Ubuntu circle time protection server with chrony
Before we begin the chrony server configuration, we need TLS certificates. In the example below, I use Let’s Encrypt certificates that are managed by certbot. The installation of certbot is again one command:
apt install certbot
Then a certificate gets requested and the challenge solved via DNS TXT record. You must have permissions on the public DNS server configuration.

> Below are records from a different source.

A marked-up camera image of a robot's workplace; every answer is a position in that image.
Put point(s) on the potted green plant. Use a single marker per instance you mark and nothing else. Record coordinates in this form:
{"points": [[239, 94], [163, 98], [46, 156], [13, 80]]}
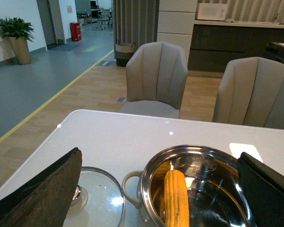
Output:
{"points": [[19, 33]]}

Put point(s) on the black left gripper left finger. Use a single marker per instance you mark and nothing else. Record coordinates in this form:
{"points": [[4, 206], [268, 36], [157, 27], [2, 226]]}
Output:
{"points": [[44, 200]]}

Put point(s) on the beige upholstered chair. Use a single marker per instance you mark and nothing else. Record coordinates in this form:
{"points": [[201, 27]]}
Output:
{"points": [[156, 78], [251, 93]]}

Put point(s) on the glass pot lid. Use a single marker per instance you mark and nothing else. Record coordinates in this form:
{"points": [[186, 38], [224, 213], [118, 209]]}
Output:
{"points": [[100, 203]]}

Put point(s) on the white microwave oven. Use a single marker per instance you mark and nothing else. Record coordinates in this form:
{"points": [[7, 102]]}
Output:
{"points": [[211, 11]]}

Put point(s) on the yellow corn cob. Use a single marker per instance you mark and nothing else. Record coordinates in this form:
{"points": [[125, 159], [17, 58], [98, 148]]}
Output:
{"points": [[176, 200]]}

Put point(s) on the beige electric cooking pot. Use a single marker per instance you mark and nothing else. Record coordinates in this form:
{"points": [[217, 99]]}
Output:
{"points": [[215, 196]]}

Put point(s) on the woven storage basket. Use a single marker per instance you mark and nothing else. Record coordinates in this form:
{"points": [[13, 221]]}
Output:
{"points": [[124, 52]]}

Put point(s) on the white square coaster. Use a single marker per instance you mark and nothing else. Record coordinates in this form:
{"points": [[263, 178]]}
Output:
{"points": [[237, 149]]}

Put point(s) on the red bin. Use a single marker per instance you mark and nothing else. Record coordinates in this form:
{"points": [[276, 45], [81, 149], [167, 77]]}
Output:
{"points": [[75, 31]]}

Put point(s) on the dark kitchen counter cabinet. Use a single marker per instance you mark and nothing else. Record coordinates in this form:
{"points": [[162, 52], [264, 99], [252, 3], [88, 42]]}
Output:
{"points": [[213, 46]]}

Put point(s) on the right beige upholstered chair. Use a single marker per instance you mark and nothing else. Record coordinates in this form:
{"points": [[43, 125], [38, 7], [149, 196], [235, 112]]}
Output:
{"points": [[251, 93]]}

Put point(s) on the left beige upholstered chair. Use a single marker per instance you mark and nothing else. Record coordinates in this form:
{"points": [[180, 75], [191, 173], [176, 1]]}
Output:
{"points": [[156, 78]]}

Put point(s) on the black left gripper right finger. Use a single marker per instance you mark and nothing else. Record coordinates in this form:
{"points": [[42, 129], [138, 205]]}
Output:
{"points": [[263, 188]]}

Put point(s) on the white drawer column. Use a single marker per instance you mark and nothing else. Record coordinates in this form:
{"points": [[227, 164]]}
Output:
{"points": [[176, 22]]}

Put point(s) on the office chair in background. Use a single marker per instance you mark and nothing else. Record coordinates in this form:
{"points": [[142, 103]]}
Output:
{"points": [[105, 18]]}

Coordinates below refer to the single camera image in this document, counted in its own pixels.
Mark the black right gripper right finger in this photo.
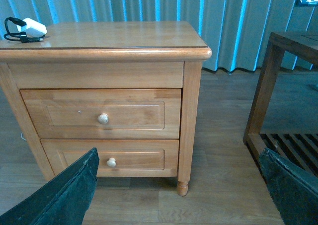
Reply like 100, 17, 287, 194
259, 148, 318, 225

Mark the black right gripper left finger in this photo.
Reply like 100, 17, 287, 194
0, 148, 99, 225

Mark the wooden drawer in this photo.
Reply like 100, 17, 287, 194
41, 139, 179, 177
20, 89, 181, 139

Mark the black charger cable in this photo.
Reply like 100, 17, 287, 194
3, 16, 46, 44

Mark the white charger brick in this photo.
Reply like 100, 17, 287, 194
16, 18, 47, 37

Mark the dark wooden side table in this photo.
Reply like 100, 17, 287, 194
243, 32, 318, 176

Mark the light wooden nightstand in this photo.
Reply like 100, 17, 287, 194
0, 21, 212, 196

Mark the pale pleated curtain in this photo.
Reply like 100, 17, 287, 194
0, 0, 318, 72

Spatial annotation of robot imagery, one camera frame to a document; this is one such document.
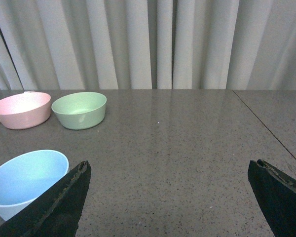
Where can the light blue cup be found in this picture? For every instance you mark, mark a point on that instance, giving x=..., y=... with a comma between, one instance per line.
x=24, y=178

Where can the pink bowl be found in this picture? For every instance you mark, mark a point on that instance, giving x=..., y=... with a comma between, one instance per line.
x=25, y=110

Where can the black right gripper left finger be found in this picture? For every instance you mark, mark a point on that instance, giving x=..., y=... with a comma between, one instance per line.
x=55, y=213

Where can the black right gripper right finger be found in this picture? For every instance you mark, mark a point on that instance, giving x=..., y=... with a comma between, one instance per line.
x=275, y=192

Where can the green bowl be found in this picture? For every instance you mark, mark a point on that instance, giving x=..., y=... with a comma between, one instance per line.
x=80, y=110

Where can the white pleated curtain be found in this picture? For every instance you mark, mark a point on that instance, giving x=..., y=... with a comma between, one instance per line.
x=148, y=44

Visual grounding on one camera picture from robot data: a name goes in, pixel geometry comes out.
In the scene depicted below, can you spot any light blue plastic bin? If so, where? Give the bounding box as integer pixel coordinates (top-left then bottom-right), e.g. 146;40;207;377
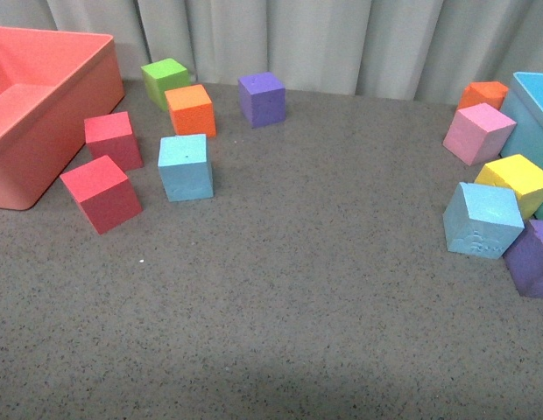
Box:
499;71;543;221

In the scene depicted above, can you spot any orange foam cube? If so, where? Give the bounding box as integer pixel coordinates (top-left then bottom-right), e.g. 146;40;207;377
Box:
165;84;217;137
457;80;509;110

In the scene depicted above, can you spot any red foam cube rear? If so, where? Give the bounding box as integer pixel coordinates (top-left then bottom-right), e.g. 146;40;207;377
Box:
84;111;144;172

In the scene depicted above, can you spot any light blue embossed foam cube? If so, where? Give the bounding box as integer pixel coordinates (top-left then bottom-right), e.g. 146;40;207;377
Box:
443;182;525;259

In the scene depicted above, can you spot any orange foam cube right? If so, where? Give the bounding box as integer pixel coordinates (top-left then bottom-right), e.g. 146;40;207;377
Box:
457;80;509;110

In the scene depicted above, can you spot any green foam cube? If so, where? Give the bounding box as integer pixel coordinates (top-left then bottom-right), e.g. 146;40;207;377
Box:
141;58;191;111

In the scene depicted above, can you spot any purple foam cube right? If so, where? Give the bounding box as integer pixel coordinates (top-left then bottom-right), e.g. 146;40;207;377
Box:
504;220;543;298

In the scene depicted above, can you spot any red foam cube front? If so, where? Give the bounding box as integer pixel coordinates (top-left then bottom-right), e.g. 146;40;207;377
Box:
60;156;143;235

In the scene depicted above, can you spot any pink plastic bin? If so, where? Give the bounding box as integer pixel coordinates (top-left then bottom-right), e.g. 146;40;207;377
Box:
0;26;124;210

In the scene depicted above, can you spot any pink foam cube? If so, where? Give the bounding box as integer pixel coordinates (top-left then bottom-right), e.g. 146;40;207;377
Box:
442;103;517;166

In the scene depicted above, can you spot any yellow foam cube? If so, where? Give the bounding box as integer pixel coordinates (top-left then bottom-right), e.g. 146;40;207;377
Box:
475;154;543;221

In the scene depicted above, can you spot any white curtain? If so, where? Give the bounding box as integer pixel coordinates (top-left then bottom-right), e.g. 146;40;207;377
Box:
0;1;543;104

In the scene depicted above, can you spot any purple foam cube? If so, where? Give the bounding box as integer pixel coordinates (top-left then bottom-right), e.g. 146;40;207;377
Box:
504;220;543;298
238;72;286;128

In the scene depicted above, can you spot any red foam cube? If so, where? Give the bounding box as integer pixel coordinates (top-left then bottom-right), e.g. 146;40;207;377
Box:
60;156;143;235
84;111;144;172

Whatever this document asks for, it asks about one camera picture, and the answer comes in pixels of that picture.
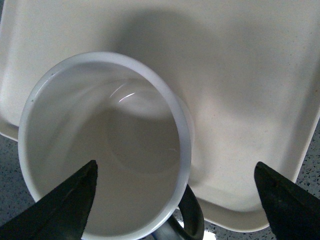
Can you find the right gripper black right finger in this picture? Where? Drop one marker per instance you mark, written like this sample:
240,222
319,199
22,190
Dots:
292,212

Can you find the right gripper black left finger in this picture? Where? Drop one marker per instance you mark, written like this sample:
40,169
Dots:
62,214

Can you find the white mug black handle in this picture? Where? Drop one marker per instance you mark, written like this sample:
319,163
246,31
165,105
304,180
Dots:
113,109

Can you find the beige rectangular tray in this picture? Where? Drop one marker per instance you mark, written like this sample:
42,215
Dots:
246,71

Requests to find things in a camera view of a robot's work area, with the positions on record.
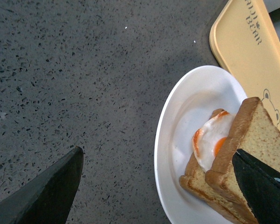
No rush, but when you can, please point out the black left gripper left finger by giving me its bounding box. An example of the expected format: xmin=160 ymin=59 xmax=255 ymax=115
xmin=0 ymin=147 xmax=84 ymax=224

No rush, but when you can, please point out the white round plate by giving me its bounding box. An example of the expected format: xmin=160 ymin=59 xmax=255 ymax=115
xmin=154 ymin=65 xmax=246 ymax=224

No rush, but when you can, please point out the fried egg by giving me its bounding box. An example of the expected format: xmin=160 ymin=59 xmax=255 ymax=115
xmin=192 ymin=110 xmax=235 ymax=172

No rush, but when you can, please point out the beige bear tray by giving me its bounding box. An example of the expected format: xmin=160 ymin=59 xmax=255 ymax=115
xmin=210 ymin=0 xmax=280 ymax=130

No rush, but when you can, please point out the bread slice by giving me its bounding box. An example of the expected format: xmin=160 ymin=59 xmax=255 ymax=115
xmin=179 ymin=109 xmax=247 ymax=224
xmin=205 ymin=97 xmax=280 ymax=224

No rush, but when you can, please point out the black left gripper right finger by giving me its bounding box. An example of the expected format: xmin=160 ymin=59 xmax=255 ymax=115
xmin=232 ymin=149 xmax=280 ymax=224

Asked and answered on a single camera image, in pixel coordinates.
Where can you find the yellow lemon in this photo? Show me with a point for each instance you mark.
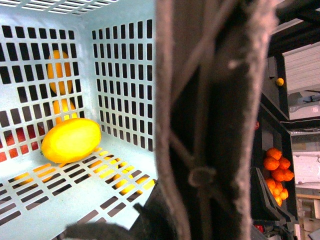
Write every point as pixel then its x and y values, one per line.
pixel 71 140

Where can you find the brown basket handle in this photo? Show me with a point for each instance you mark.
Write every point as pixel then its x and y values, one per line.
pixel 210 63

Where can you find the pile of oranges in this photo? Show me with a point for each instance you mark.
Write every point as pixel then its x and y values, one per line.
pixel 279 169

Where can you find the orange yellow mango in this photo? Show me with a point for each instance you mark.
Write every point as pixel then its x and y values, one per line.
pixel 59 70

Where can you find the light blue plastic basket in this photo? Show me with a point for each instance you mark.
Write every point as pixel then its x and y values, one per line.
pixel 111 50

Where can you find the black shelf frame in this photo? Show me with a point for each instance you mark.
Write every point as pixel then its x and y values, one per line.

certbot --manual --preferred-challenges dns certonly -d nts.justadomain.win --staple-ocsp -m email@example.com --agree-tosRequesting a certificate for nts.justadomain.win- - - - - - - - - - - - - - - - - - - - - - - - - - - - - - - - - - - - - -Please deploy a DNS TXT record under the name:_acme-challenge.nts.justadomain.win.with the following value:ZI8HODh6B4n8naQGX4nRsHIqNu13KWjuBHIR5o6Ix7ECertificate is saved at: /etc/letsencrypt/live/nts.justadomain.win/fullchain.pemKey is saved at: /etc/letsencrypt/live/nts.justadomain.win/privkey.pem
Copy the certificate and private key file to a place where the “_chrony” user has access. I put them in /etc/chrony/certs/ and the permissions look like this:
root@ntpserver2204:/etc/chrony/certs# ls -la-r-------- 1 _chrony root 5603 Oct 5 17:23 fullchain.pem-r-------- 1 _chrony root 1704 Oct 5 17:26 privkey.pem
Finally, chrony needs to be configured to use the certificate and act as server. The configuration itself is done again in /etc/chrony/chony.conf:
ntsservercert /etc/chrony/certs/fullchain.pemntsserverkey /etc/chrony/certs/privkey.pemallow 192.168.0.0/16 #define your client networks here
Restart chrony with “systemct restart chrony”. If clients connect with NTS, that information is visible with the “chronyc serverstats” command.
It is necessary to open the incoming ports UDP 123 ( NTP ) and TCP 440 -( NTS – KE ) if the firewall is enabled on the NTS server.
Circle time threats against Veeam Hardened Repository can be easily avoided. Attacks on an up-and-running Hardened Repository site are avoided by common NTP clients’ default settings. By starting chrony with the”- R” flag and properly setting the makestep directive( use defaults or remove completely ), one can safeguard against potential attacks during operating system startup or restart of the time service. NTS is simple to set up if you want to use a router time protocol that is more stable.